Tuesday, August 28, 2018 Eric Richards

CLRS Algorithm a Day: Mergesort


MergeSorting a hand of playing cards

So we're still not up to an algorithm a day, but I'm gaining... So far, we've been looking at relatively simple quadratic (i.e. O(n2)) sorting algorithms. These have been incremental algorithms, so that we sort one element, then we sort the next unsorted element, and so on. Another category of algorithms are those known as divide-and-conquer algorithms. In this style of algorithm, we take our entire data set and partition it into smaller, simpler portions, solve each subportion, and then integrate the subportions back together to yield the full result.

Mergesort is a simple example of a divide-and-conquer algorithm, described in Chapter 2.3.1 of CLRS. Perhaps this should really be called divide-conquer-combine, as that more accurately describes what we are doing:

  1. Divide: Split our items in half, giving us a left set and a right set each of n/2 items.
  2. Conquer: We then need to sort each of these smaller sets, so we recursively apply the divide step on each of the subsets. Trivially, once we have reached subsets of a single item, that subset is sorted, so that is our base case where we stop dividing.
  3. Combine: When the two subsets are sorted, we then merge them back together to produce the full sorted set.
You can see this procedure in action in the GIF to the left. Dividing into the left and right subsets is trivial, so the real key is the merging operation. Using cards as an example, this is quite intuitive; when we are merging, what we do is look at the first card in the left set and the first card in the right set. Whichever card is smaller, we strip it off and add it to the merged set, and continue in that fashion until one of the sets is empty, then add all the remaining cards in the non-empty set.

Simple, right? Conceptually, it certainly is, and if I were going to do this with some higher-level constructs like LINQ, it would be a snap to translate almost directly into code, but we're going to do this the hard way, and so that makes it a little more complicated ☺.

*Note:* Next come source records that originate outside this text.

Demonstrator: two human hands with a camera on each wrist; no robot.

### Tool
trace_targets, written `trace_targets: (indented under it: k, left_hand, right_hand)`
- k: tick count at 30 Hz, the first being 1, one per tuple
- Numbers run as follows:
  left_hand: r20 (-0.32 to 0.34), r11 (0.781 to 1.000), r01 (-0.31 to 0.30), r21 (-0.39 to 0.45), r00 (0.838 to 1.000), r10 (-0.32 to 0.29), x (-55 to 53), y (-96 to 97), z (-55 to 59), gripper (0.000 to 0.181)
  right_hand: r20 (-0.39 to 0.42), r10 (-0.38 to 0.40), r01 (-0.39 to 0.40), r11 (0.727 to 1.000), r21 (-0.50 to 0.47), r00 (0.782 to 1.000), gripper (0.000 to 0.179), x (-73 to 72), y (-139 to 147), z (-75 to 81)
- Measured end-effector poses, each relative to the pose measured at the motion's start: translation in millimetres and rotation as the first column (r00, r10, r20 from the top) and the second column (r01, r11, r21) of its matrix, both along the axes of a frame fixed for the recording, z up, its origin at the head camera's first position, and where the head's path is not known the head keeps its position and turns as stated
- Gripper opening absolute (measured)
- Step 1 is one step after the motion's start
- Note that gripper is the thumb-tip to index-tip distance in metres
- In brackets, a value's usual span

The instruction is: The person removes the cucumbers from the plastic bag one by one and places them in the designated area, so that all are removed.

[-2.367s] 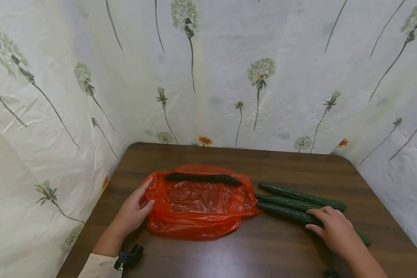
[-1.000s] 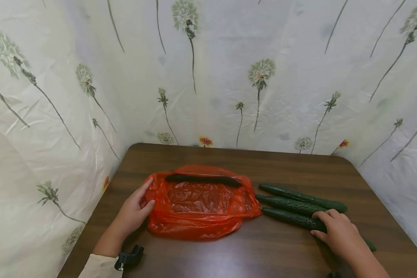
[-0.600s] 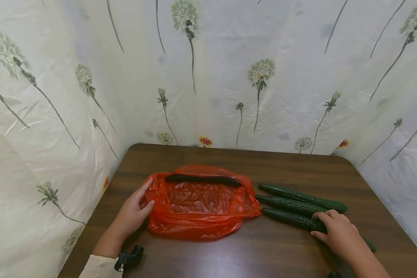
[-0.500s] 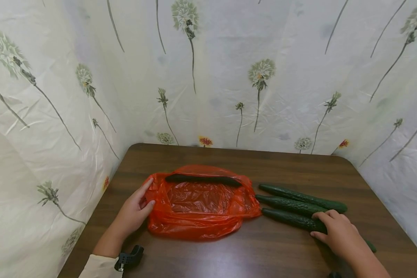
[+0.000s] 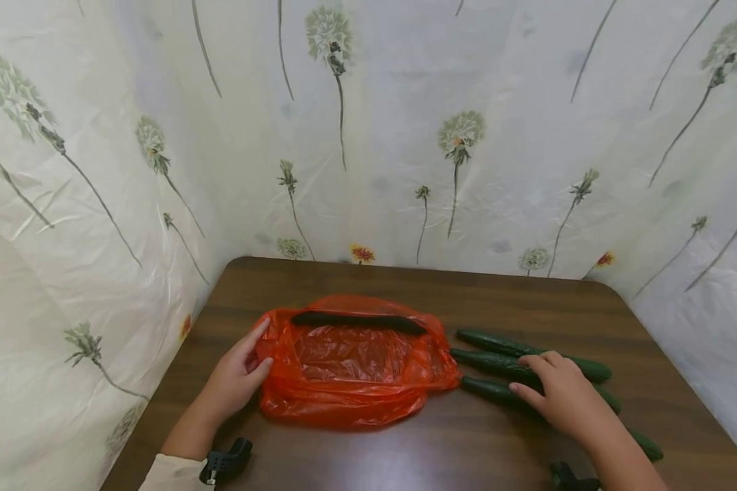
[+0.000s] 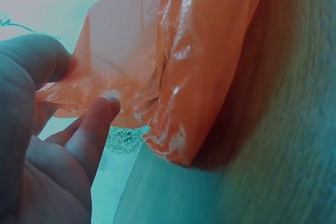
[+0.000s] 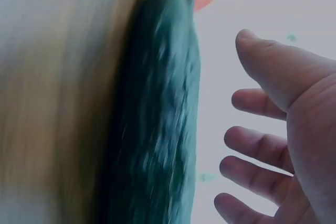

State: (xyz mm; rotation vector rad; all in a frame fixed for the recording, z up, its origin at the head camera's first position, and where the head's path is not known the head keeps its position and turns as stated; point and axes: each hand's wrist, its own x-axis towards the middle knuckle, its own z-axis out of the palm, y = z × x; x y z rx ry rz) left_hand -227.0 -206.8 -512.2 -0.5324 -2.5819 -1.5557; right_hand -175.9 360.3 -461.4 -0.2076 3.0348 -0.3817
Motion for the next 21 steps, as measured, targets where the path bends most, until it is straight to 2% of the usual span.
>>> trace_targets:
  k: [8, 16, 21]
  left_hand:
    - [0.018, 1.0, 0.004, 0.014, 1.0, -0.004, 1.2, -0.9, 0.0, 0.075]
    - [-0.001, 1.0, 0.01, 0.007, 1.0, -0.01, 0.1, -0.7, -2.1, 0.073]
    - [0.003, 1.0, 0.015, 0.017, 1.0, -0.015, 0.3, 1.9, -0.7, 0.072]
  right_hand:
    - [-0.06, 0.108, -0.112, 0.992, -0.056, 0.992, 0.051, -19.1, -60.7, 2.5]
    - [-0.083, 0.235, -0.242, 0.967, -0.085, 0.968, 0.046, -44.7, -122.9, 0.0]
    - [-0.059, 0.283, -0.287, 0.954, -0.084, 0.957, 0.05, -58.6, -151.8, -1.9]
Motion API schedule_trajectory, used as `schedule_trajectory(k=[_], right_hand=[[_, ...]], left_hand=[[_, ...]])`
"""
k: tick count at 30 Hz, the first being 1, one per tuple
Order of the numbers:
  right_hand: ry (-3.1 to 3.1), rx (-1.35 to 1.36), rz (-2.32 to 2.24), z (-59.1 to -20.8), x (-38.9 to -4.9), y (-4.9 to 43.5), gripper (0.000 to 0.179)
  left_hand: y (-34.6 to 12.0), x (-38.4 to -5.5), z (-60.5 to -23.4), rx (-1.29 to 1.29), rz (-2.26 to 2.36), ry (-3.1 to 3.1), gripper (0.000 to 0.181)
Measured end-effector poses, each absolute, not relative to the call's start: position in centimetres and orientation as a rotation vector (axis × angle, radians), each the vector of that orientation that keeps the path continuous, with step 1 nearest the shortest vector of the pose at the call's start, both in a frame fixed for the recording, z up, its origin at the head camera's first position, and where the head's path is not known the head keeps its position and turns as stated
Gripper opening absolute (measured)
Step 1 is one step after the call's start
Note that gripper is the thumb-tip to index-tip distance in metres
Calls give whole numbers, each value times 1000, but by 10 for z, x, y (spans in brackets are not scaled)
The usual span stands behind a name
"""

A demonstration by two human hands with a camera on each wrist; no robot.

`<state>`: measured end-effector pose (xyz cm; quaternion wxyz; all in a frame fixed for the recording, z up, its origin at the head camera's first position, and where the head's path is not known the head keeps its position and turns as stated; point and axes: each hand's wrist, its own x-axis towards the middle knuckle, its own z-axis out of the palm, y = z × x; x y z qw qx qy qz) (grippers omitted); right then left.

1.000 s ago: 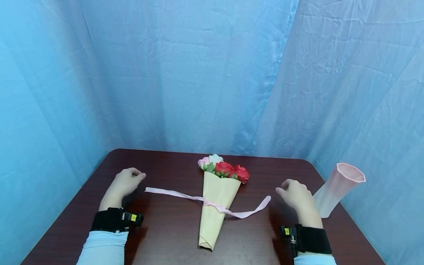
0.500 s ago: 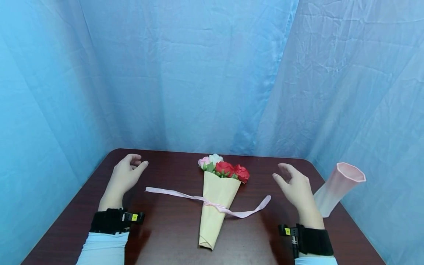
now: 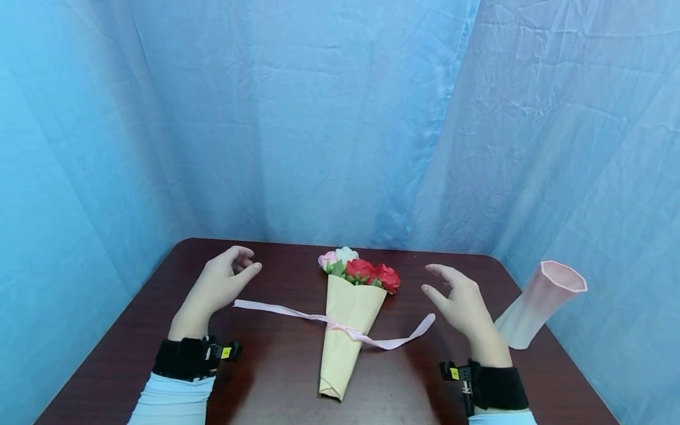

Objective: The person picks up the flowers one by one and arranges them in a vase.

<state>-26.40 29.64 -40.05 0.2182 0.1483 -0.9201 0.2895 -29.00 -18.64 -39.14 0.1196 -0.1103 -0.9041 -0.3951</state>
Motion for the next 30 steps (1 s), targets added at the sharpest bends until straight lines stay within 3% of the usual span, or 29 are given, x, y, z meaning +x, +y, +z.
schedule_trajectory(k=[30], right_hand=[[-2754, 528, 839, -411, -264, 251, 28]], left_hand=[[-127, -279, -393, -699, -1131, -2761, 29]])
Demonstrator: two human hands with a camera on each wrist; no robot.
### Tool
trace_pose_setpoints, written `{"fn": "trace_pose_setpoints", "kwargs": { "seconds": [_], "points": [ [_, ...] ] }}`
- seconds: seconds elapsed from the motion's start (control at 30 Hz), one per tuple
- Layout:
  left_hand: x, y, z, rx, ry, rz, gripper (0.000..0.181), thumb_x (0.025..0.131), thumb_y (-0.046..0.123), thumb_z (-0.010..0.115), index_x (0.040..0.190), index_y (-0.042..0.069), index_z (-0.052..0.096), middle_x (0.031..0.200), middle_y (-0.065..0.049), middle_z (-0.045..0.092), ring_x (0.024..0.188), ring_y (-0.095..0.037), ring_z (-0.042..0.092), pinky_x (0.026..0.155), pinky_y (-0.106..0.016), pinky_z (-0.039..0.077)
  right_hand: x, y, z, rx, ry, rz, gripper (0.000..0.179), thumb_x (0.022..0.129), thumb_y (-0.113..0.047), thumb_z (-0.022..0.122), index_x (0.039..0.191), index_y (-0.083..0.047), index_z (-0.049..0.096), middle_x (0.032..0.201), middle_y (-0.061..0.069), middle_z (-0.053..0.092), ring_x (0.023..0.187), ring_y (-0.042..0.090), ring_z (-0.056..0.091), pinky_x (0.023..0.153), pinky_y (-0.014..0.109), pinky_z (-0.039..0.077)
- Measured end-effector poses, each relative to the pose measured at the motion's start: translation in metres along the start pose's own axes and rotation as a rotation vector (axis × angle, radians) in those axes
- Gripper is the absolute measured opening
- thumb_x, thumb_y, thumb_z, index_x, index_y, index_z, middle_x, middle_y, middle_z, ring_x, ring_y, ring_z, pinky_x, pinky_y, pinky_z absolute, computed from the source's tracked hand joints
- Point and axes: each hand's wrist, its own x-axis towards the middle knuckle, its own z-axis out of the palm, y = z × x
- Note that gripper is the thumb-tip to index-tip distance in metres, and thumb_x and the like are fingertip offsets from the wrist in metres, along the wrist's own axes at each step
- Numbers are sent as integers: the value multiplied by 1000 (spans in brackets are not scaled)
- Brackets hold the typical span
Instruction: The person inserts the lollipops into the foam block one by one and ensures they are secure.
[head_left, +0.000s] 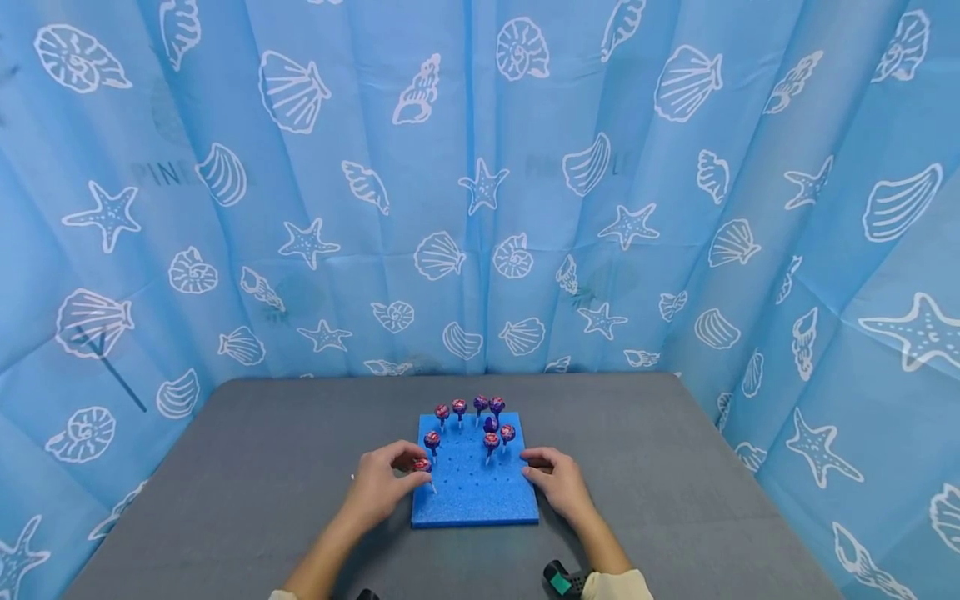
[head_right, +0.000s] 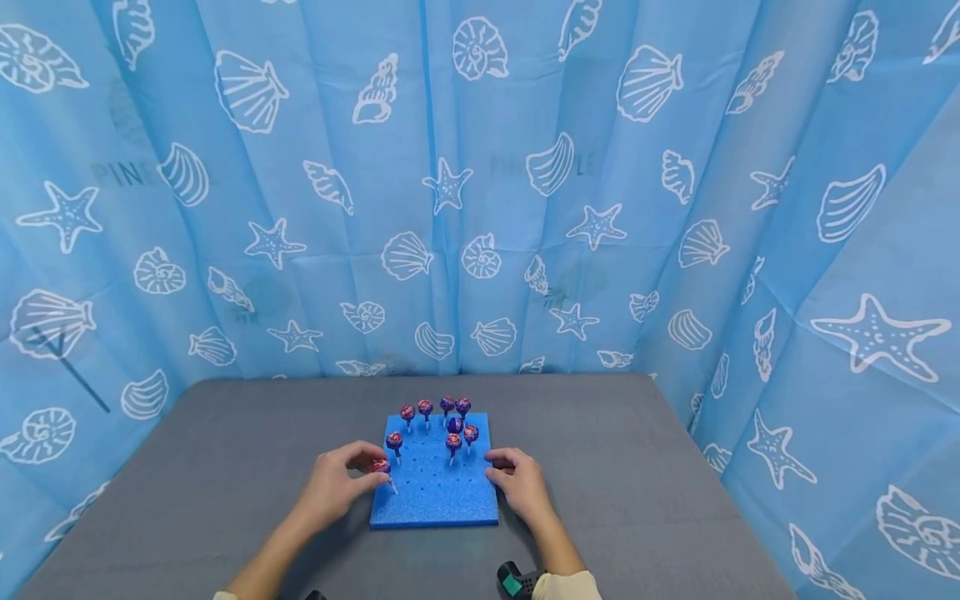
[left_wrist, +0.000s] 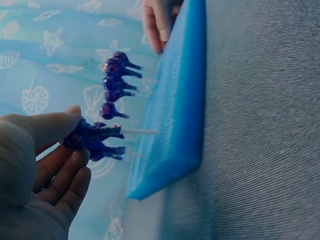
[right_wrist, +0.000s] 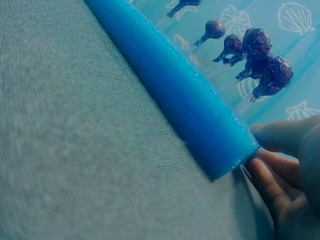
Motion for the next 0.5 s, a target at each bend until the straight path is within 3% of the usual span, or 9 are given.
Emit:
{"fn": "trace_pose_setpoints", "kwargs": {
  "seconds": [0.5],
  "points": [
    [0, -1, 11, 21, -41, 10, 23, 85, 17, 77, 106, 12, 70, 94, 7, 65, 90, -18, 62, 78, -33, 56, -1, 0, -1, 11, 0, -2, 18, 89, -4, 69, 107, -5, 70, 104, 8, 68, 96, 25, 64, 83, 38, 55]
  ]
}}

Simple MergeSort with Sentinels

In CLRS, the pseudocode for mergesort is somewhat obtuse, primarily because they stick to a math/Fortran-esque aversion to meaningful variable names and the convention of using 1-based arrays, rather than the 0-based species you will most likely be familiar with. Makes the exercise more difficult rather more difficult than it really ought to be...

As before, we'll start with the simple case of sorting a plain-old integer array, implemented as an extension method as we have done before. The first step is our top-level entry point:

public static void MergeSort(this int[] a) {
    a.MergeSort(0, a.Length - 1);
}
Because mergesort is a recursive algorithm, we'll be making use of a private helper function to do the actual work, and pass the indices of the first and last items in the array as parameters to this helper:
private static void MergeSort(this int[] a, int min, int max) {
    if (min < max) { // we have at least two items
        var mid = (min + max) / 2; // *naive way of finding the median*
        a.MergeSort(min, mid); // Sort the left half
        a.MergeSort(mid + 1, max); // Sort the right half
        a.Merge(min, mid, max); // Merge the left and right halves into the final sorted array
    }
}
The first thing we do is check that we have at least two elements in the portion of the array that we are looking at; remember that if we have only a single element, the array is already sorted.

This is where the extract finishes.